Okulların tatile girdiği şu günlerde, toplumca: “Eğitimin neresindeyiz?” diye sorabiliriz kendi kendimize. Aile olarak çocuklarımıza karşı; eğitmen, öğretmen olarak öğrencilerimize karşı davranışlarımızı sorgulayabiliriz. Sonra da neden-sonuç ilişkisi üzerinde vardığımız yargıya göre yeni tavırlar benimseyebilir ya da sürdürebiliriz eski alışkanlıklarımızı. Var olan durumdan hoşnutsak sorun yok. Bir Türk olarak ektiğimizi biçmeyi göze almışızdır. Hoşnut değilsek var olan durumdan, aşağıdaki maddeleri iki kere okuyup dört kere düşünmeli; ektiğimiz şeyler yerine bambaşka ürünler biçeceğimize yürekten inanmalıyız:

(1) DAHA küçükken çocuğa istediği her şeyi vermeye başlayın! Bu şekilde o, herkesin onun geçimini sağlamak zorunda olduğuna inanacaktır.

 (2) KÖTÜ sözler söylediği zaman gülün! Böylece o, kendisinin akıllı olduğunu sanacaktır.

 (3) ONA düşünmeyi ve beynini kullanmayı hiç öğretmeyin! 21 yaşına gelince kendi kararlarını kendisi versin diye bekleyin! Böylece o robotlaşacaktır.

 (4) YERDE bıraktığı her şeyi kaldırın: kitaplarını, kıyafetlerini, ayakkabılarını! Böylece o, bütün sorumluluklarını başkasına yüklemeye alışsın.

(5) ONUN gözünün önünde sık sık eşinizle kavga edin! Bu sayede yavrunuz, aile birliği bir gün parçalanırsa çok fazla üzülmesin.

(6) ONA istediği kadar harçlık verin ki! Hiçbir zaman kendi parasını kazanmanın ne olduğunu öğrenmesin.

(7) YİYECEK, giyecek ve konforla ilgili tüm arzularını yerine getirin! İstediklerine ulaşmak için çalışmak gerektiğini öğrenmesin.

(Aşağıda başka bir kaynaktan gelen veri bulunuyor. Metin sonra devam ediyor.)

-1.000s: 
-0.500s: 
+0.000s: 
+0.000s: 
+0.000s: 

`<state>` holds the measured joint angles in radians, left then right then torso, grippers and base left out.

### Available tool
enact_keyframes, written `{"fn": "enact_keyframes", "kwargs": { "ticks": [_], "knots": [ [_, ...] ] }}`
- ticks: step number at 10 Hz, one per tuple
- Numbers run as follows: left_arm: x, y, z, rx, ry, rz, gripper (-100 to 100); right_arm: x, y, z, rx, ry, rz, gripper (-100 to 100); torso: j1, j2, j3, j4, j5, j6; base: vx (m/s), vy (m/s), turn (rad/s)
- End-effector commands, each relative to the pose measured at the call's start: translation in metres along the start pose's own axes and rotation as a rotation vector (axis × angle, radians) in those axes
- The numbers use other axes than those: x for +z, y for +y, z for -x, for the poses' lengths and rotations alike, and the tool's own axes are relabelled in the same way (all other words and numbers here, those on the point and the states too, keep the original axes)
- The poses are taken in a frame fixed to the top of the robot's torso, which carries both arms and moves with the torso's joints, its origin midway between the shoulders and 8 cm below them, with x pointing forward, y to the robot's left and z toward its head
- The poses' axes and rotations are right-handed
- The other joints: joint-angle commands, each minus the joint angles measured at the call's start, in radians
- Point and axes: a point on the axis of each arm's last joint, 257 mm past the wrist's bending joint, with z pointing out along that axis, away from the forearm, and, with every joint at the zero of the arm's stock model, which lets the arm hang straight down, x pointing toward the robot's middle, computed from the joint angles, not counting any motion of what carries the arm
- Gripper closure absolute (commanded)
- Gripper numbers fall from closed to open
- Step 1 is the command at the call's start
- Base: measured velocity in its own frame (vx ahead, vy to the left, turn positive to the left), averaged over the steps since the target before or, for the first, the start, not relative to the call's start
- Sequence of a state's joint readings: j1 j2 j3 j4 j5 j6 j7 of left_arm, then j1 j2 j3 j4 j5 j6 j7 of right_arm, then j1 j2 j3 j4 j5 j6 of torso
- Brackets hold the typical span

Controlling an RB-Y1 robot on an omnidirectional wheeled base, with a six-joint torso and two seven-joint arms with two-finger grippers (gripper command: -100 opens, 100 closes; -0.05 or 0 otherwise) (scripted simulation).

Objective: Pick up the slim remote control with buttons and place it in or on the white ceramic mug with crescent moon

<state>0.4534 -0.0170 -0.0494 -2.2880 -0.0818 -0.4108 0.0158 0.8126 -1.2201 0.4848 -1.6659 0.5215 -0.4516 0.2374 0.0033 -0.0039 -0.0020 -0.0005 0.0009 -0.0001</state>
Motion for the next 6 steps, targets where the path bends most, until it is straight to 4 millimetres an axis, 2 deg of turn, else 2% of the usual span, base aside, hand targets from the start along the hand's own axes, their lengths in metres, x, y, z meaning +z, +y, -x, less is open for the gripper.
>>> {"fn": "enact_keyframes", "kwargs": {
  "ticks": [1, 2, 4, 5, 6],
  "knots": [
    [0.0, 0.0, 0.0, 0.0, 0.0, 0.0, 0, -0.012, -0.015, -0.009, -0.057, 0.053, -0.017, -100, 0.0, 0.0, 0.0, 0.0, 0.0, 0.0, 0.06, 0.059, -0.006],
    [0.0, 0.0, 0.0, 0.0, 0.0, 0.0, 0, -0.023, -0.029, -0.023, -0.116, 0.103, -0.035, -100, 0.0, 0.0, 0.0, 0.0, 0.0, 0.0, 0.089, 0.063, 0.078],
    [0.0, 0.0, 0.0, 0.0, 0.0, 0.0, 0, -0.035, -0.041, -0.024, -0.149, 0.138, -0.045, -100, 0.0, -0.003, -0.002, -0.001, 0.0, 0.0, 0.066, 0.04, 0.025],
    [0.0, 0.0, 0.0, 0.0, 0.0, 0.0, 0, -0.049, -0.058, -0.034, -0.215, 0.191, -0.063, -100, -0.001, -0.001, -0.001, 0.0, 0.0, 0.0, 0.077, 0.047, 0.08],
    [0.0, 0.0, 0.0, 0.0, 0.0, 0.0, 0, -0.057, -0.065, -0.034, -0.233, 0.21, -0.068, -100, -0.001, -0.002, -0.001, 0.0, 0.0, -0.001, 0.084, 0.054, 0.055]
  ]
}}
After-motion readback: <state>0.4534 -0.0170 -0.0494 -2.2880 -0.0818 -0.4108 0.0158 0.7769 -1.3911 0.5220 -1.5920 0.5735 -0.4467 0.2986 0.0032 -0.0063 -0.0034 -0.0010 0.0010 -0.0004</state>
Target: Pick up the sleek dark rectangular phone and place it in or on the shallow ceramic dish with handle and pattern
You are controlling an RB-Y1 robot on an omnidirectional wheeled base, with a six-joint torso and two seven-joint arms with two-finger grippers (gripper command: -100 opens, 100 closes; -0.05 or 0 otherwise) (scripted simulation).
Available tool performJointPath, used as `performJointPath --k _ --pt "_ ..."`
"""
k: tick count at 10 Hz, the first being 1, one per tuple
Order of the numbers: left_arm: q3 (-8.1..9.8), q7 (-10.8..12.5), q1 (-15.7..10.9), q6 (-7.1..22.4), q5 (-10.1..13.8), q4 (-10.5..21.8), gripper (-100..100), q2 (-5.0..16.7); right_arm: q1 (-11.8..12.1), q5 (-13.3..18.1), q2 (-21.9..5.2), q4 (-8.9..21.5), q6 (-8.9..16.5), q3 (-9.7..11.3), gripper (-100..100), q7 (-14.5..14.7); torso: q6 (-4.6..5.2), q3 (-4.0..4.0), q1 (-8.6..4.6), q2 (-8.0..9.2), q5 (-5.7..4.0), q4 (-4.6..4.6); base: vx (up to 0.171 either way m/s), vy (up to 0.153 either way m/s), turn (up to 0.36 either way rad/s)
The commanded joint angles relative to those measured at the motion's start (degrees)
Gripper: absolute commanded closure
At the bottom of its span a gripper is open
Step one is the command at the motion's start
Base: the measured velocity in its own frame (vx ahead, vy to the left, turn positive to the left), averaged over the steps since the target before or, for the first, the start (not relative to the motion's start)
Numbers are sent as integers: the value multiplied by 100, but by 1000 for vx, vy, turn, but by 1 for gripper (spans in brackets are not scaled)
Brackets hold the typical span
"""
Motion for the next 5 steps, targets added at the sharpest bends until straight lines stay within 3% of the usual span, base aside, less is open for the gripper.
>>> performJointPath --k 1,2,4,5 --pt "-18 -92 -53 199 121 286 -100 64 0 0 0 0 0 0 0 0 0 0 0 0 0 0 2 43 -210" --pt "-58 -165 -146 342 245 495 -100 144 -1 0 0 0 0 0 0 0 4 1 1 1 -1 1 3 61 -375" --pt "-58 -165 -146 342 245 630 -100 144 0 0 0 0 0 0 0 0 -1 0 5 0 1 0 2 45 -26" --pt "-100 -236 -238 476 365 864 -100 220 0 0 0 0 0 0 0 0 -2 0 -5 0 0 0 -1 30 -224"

 (8) KOMŞULARA, öğretmenlere, polislere karşı daima onun tarafını tutup onu destekleyin! Onda adı geçenlerin hepsine karşı peşin hükümler oluşsun. Böyle yetiştirdiğiniz sevgili yavrunuz bir gün suç işlerse teşekkür etmeyi ihmal etmeyin kendinize! (Ve de ABD’de Houston Polis Müdürlüğüne ).

Bu satırların başlığı geleceğin suçlusunu yetiştirmenin en basit kuralları imiş. Kentin tüm evlerine ve okullarına o Polis Müdürlüğü’nce dağıtılmış. Biz 12.06.01 Milliyet gazetesinden aldık. Melih Aşık, Açık Pencere’de yazmış. Gerisi size kalmış!..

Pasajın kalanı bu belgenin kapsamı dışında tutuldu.